The second most common mechanism of balancing selection is frequency dependent selection and one for of it has been proposed as the correct mechanism: negative frequency dependent selection. This mechanism is expected to work in the following way. Bacteria and viruses attack a population, where some allele has high penetration. These disease vectors respond differently to different alleles and reduce the number of one or some alleles. As a result, less common alleles become more frequent. Next time other disease vectors attack new popular alleles and again the frequencies change.
Another form of balancing selection is that each allele has advantages and disadvantages depending on the place or age or a changing environment. Natural selection first favors one, then another. Age is probably not the balancing issue since most deaths from diseases happen in small children and there seems to be no balancing advantage of ABO-alleles in the later life.
Negative frequency dependent selection or some other form of balancing selection can indeed keep many alleles in large frequencies in the same population, but I think that a more natural explanation is a combination of natural selection, the founder effect and drift and mixing of populations through migration.
I suggest a scenario where humans left Africa with all three alleles. The migration to the east passed through malaria areas and selective pressure boosted the frequency of the advantageous H allele to 100% or near it. An offshoot of this population moved to Siberia and from there to the Americas. This would be the reason why Amerinds had only the H allele. This was natural selection, not balancing selection.
Hunter-gatherers migrated to Europe in two waves; Aurignacian and Gravettian. Some mechanism removed the mtDNA allele M from the European gene pool during the last Ice Age. The reason could be selective pressure, but there was a founder effect: the population was reduced to a very low level during a cold phase. The Western European Hunter-gatherers lost H and B alleles. I propose that this was a case of a founder effect, drift and fixation in a small population.
Northern American Indians have allele A. Of course A could have gone extinct while Amerinds passed to the Central America, but I think that a more likely reason is that there was a later migration through the land bridge over the Bering Strait, or possibly they got the allele A even later from Western Europe, not excluding even the Vikings as one source.
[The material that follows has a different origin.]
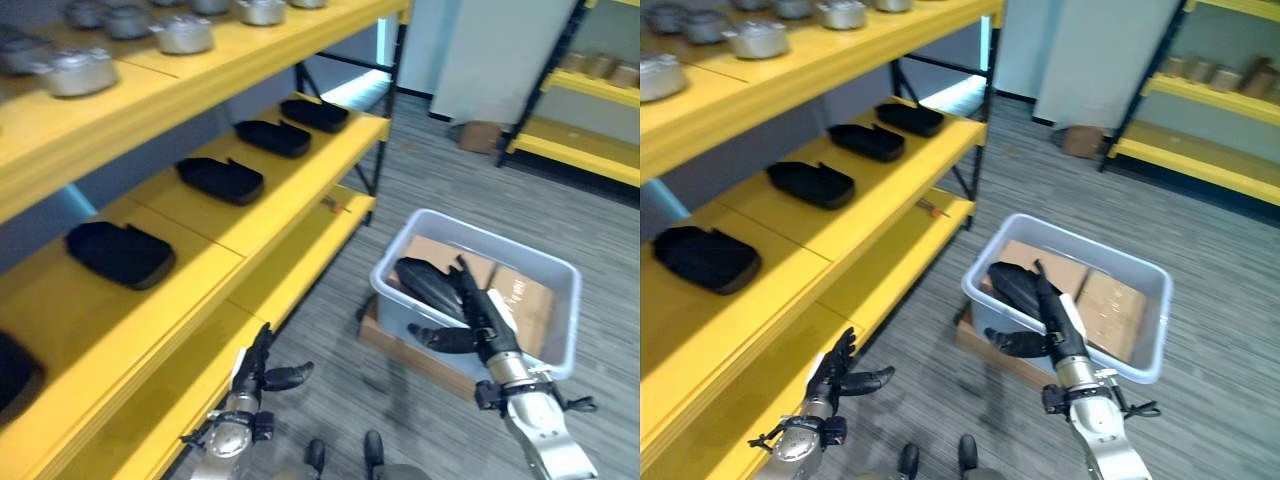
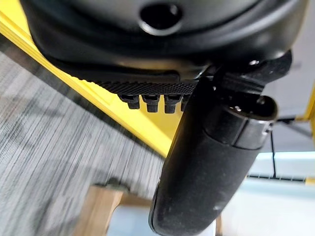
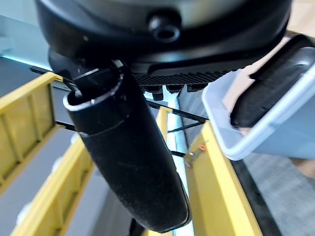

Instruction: Move parts from the plastic box to the shelf.

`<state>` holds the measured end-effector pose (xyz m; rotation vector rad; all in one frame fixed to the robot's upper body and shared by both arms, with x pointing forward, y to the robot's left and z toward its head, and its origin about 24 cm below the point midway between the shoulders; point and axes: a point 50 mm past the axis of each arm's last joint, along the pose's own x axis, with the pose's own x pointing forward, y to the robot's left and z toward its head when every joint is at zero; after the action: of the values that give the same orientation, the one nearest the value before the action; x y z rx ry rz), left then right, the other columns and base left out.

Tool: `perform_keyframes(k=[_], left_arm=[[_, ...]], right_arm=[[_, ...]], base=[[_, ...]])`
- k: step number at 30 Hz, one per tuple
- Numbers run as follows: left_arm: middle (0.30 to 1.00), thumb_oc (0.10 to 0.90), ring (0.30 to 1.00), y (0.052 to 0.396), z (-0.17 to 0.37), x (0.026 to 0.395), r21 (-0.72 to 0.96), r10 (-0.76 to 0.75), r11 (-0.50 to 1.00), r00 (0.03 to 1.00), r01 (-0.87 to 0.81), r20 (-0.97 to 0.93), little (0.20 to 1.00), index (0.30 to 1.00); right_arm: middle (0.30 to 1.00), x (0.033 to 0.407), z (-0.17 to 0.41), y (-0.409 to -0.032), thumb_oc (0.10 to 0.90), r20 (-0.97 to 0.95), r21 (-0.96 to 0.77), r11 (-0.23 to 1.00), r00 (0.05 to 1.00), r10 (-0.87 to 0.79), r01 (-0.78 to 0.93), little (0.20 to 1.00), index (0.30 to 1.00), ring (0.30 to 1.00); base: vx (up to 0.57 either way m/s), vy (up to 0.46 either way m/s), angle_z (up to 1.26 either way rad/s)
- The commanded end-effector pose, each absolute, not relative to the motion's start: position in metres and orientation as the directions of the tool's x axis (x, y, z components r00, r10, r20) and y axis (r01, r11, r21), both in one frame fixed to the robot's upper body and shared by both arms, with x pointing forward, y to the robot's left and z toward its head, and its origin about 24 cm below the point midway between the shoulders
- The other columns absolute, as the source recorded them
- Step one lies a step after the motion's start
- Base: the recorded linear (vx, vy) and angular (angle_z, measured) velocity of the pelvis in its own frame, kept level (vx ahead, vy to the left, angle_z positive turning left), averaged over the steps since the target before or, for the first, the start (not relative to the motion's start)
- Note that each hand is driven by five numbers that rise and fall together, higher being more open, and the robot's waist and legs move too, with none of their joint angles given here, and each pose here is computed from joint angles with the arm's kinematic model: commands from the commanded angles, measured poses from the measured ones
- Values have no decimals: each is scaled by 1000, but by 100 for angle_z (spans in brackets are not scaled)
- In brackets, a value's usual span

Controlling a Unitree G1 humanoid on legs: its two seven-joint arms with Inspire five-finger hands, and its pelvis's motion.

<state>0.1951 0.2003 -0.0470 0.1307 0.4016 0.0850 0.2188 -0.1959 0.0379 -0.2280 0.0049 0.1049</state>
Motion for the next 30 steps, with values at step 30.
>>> perform_keyframes(k=[30], left_arm=[[1000, 900, 1000, 212, 11, 235, 148, 157, 978, 985, -145, -70, 1000, 1000]], right_arm=[[1000, 245, 101, -180, 900, 298, -277, 955, 936, 188, -104, 1000, 1000, 1000]], base=[[184, -66, -27]])
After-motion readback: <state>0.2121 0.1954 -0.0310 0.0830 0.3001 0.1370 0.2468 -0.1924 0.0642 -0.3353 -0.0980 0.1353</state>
Some Australian aborigines have high frequency of A allele. Aborigines migrated to the continent about 60,000 years ago, but there must have been later migrations as Aborigines have art as all human populations, but art first appeared 40,000-30,000 years ago in Europe. Allele A may have arrived to the continent during later migrations. Allele B has spread through human migrations from Central Asia in rather recent times, as Amerinds lack it. In some way H moved to Europe. The founding population of American Indians is also the founding population of Indo-Europeans and Indo-European migrations took H to Europe around 3000 BC, but blood type O is high also in the Middle East, thus it probably arrived to Europe already with Anatolian farmers. All of these are cases of migration.
Thus, I do not think balancing selection is needed as an explanation for the ABO blood group allele frequency distributions and initially I am skeptical of balancing selection as an explanation for any blood group distributions, but the time will show. Of course, my reluctance towards balancing selection is that the most common mechanism of balancing selection is heterozygote advantage and I am kind of skeptical of it after spending some time with those equations.